PROMPT:
The whole listing, please: repeat it exactly, with the pictures left out.

RECORDED INFORMATION:
★ ★ ★ ★
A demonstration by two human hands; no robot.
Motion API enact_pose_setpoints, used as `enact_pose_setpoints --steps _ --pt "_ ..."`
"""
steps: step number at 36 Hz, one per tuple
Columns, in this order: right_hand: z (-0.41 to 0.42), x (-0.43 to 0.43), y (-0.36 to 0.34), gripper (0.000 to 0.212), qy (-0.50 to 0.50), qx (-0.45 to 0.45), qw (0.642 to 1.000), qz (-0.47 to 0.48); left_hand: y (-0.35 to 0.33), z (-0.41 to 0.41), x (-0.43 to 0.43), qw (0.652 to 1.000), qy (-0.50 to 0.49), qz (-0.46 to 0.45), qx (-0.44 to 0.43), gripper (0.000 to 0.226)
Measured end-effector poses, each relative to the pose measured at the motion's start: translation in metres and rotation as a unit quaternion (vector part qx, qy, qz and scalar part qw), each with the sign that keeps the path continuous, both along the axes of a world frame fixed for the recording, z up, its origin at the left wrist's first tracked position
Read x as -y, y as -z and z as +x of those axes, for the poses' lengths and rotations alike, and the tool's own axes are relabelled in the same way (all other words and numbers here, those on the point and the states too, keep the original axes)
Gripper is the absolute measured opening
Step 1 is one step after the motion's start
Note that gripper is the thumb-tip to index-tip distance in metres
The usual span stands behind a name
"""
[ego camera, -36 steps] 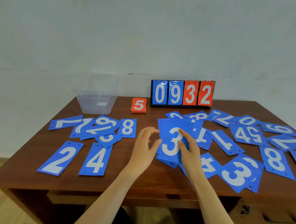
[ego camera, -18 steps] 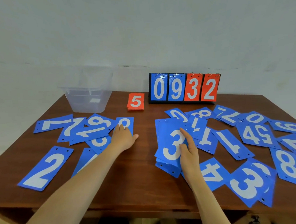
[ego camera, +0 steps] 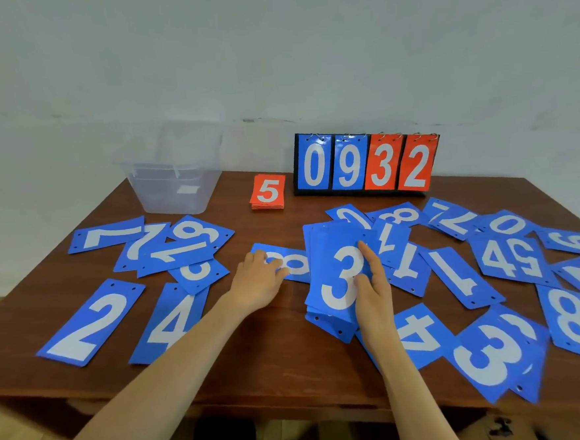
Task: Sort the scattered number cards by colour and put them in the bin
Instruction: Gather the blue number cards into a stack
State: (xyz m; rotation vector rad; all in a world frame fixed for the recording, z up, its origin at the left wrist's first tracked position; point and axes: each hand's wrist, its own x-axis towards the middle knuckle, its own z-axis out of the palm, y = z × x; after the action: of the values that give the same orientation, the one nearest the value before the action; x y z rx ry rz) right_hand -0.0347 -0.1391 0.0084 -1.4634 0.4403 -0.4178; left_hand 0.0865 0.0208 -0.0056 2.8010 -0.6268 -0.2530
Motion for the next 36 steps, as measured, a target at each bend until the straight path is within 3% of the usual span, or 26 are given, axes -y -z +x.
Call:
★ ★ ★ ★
SOLVED PROBLEM:
A demonstration by two human hands; no robot.
Motion API enact_pose_setpoints, used as `enact_pose_setpoints --steps _ --pt "_ ..."`
"""
steps: step number at 36 Hz, one per tuple
Columns, in this order: right_hand: z (-0.41 to 0.42), x (-0.43 to 0.43), y (-0.36 to 0.34), gripper (0.000 to 0.212), qy (-0.50 to 0.50), qx (-0.45 to 0.45), qw (0.642 to 1.000), qz (-0.47 to 0.48); left_hand: y (-0.35 to 0.33), z (-0.41 to 0.41), x (-0.43 to 0.43), qw (0.652 to 1.000), qy (-0.50 to 0.49), qz (-0.46 to 0.45), qx (-0.44 to 0.43), gripper (0.000 to 0.226)
Measured end-effector poses, each relative to the pose measured at the motion's start: translation in metres and rotation as a unit quaternion (vector part qx, qy, qz and scalar part qw), each with the sign that keeps the path continuous, both along the axes of a world frame fixed for the recording, z up, its origin at the left wrist's first tracked position
Read x as -y, y as -z and z as +x of those axes, for the poses' lengths and rotations alike, and the tool's own axes are relabelled in the same way (all other words and numbers here, those on the point and the states too, keep the original axes)
Gripper is the absolute measured opening
Step 1 is one step after the motion's start
Note that gripper is the thumb-tip to index-tip distance in metres
The usual span stands behind a name
"""
[ego camera, -36 steps] 
[ego camera, -18 steps] 
[ego camera, +0 steps] 
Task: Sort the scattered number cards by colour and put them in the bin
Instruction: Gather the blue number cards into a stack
State: (xyz m; rotation vector rad; all in a world frame fixed for the recording, z up, its origin at the left wrist's first tracked position; point and axes: each hand's wrist, its own x-axis towards the middle knuckle, its own z-axis out of the palm, y = z × x; after the action: of the values that give the same orientation, the one nearest the value before the action; x y z rx ry rz) right_hand -0.0347 -0.1391 0.0084 -1.4634 0.4403 -0.4178; left_hand 0.0865 0.0208 -0.0056 2.8010 -0.6268 -0.2530
Motion for the next 36 steps, as measured, a target at each bend until the straight path is within 3% of the usual span, or 26 are given, axes -y -z +x.
Call:

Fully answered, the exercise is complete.